3) Give amazing demos
Most of the people you meet have never experienced #VR before. This is your opportunity to blow their mind. #VirtualReality is sexy, spreadsheets and databases aren’t.
4) Skip the networking events
Less networking events, more coding and talking to users. It seems like there is a new VR event every day, but you don’t have to go to them. You do not need to be everywhere. Pick two to three high impact events every year.
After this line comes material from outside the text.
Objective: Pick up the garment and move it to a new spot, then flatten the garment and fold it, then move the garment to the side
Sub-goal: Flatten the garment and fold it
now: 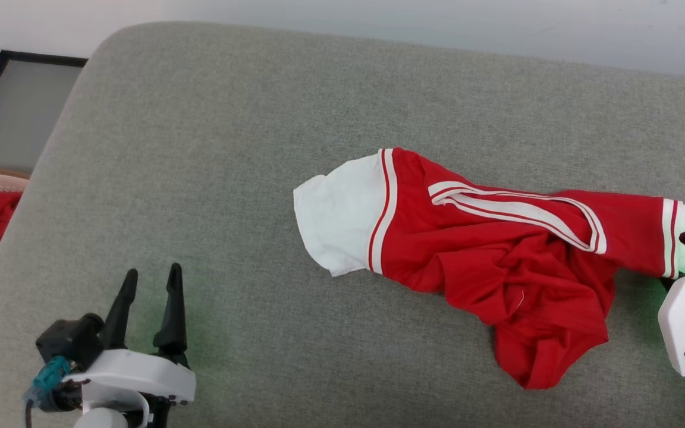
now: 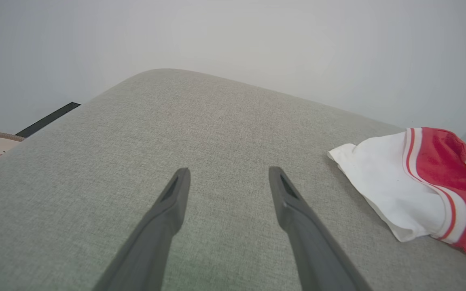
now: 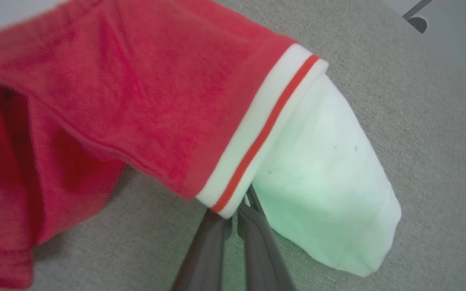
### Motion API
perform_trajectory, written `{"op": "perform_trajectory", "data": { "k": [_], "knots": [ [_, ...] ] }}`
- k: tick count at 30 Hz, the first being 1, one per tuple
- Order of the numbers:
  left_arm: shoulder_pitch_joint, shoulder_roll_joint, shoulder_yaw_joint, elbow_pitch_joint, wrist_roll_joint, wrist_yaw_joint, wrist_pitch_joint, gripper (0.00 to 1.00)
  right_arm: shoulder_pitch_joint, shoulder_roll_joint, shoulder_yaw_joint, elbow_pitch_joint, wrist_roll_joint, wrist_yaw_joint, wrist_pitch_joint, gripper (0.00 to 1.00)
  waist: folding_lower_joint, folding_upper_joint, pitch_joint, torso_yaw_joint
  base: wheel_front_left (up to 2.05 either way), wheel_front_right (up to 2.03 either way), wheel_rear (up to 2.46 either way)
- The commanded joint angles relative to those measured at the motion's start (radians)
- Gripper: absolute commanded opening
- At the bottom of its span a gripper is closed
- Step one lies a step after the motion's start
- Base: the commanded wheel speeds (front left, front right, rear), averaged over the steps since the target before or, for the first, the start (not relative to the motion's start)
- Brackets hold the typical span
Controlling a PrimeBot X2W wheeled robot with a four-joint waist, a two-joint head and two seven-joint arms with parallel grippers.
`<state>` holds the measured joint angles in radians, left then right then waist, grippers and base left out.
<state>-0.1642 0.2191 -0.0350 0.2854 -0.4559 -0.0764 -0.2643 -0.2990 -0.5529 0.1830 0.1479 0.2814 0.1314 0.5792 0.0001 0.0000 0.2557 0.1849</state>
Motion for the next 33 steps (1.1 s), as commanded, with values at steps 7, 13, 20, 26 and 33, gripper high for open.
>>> {"op": "perform_trajectory", "data": {
  "k": [7, 13, 20, 26, 33],
  "knots": [
    [-0.005, -0.005, 0.010, 0.011, 0.011, -0.011, 0.001, 1.00, -0.035, 0.018, -0.045, -0.029, 0.062, -0.001, 0.027, 0.00, -0.0001, 0.0000, -0.005, -0.005, 0.00, 0.00, 0.00],
    [-0.006, -0.011, 0.003, 0.013, 0.018, -0.014, 0.001, 1.00, -0.079, 0.018, -0.090, -0.034, 0.070, -0.001, 0.031, 0.00, -0.0001, 0.0000, -0.008, -0.002, 0.00, 0.00, 0.00],
    [-0.028, -0.028, -0.025, 0.013, 0.032, -0.024, 0.001, 1.00, -0.164, 0.030, -0.161, 0.039, 0.036, -0.001, 0.005, 0.00, -0.0001, 0.0000, 0.014, 0.028, 0.00, 0.00, 0.00],
    [-0.051, -0.047, -0.045, 0.004, 0.045, -0.034, 0.001, 1.00, -0.233, 0.031, -0.199, 0.129, -0.001, -0.001, -0.031, 0.00, -0.0001, 0.0000, 0.046, 0.064, 0.00, 0.00, 0.00],
    [-0.076, -0.071, -0.056, -0.002, 0.055, -0.043, 0.001, 1.00, -0.328, 0.032, -0.219, 0.242, -0.034, -0.001, -0.083, 0.00, -0.0001, 0.0000, 0.092, 0.100, 0.00, 0.00, 0.00]
  ]
}}
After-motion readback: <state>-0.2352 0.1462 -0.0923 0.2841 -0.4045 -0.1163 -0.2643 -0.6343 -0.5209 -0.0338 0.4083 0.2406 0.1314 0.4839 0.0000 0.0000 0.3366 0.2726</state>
Head down, hoodie up. Keep building.
5) Bundle the hardware
Most people don’t own a VR headset…let alone a VR-ready rig or laptop. This will benefit you down the road when its time to upgrade (upsell). Factor this into your distribution/sales process.
6) Raise your price
Whatever you’re pricing your product at right now, double it, if not, triple it. VR is incredible and the experience is worth more than whatever you’re charging. You need money to survive and improve your product. Charge more.
7) Use the best hardware available
Whatever rig you use for demos, always have the best hardware. If your build is experiencing frame drops, you’re going to make people sick. $100,000 on beautiful assets doesn’t matter if it isn’t optimized and runs like 💩
8) Do things that don’t scale
Paul Graham said it best, “Do things that don’t scale.” Whatever you have to do to gain users and generate revenue, DO IT RIGHT NOW! You can’t change the world if you don’t have users and run out of money.
9) Press doesn’t equal progress
If you’re chasing an ego boost, press is great for this. If you’re chasing revenue, spend more time talking to customers. Most of the time, press and articles feel great emotionally but deliver nothing. Chase sales and revenue, not vanity pieces and panel positions.
10) Don’t die
Yes, I put this in here twice. IT’S IMPORTANT! The VR industry has nowhere to go, but up. Nobody knows when virtual reality will reach mass adoption. If you can survive until this date, you will be years ahead of the competition. Be a cockroach.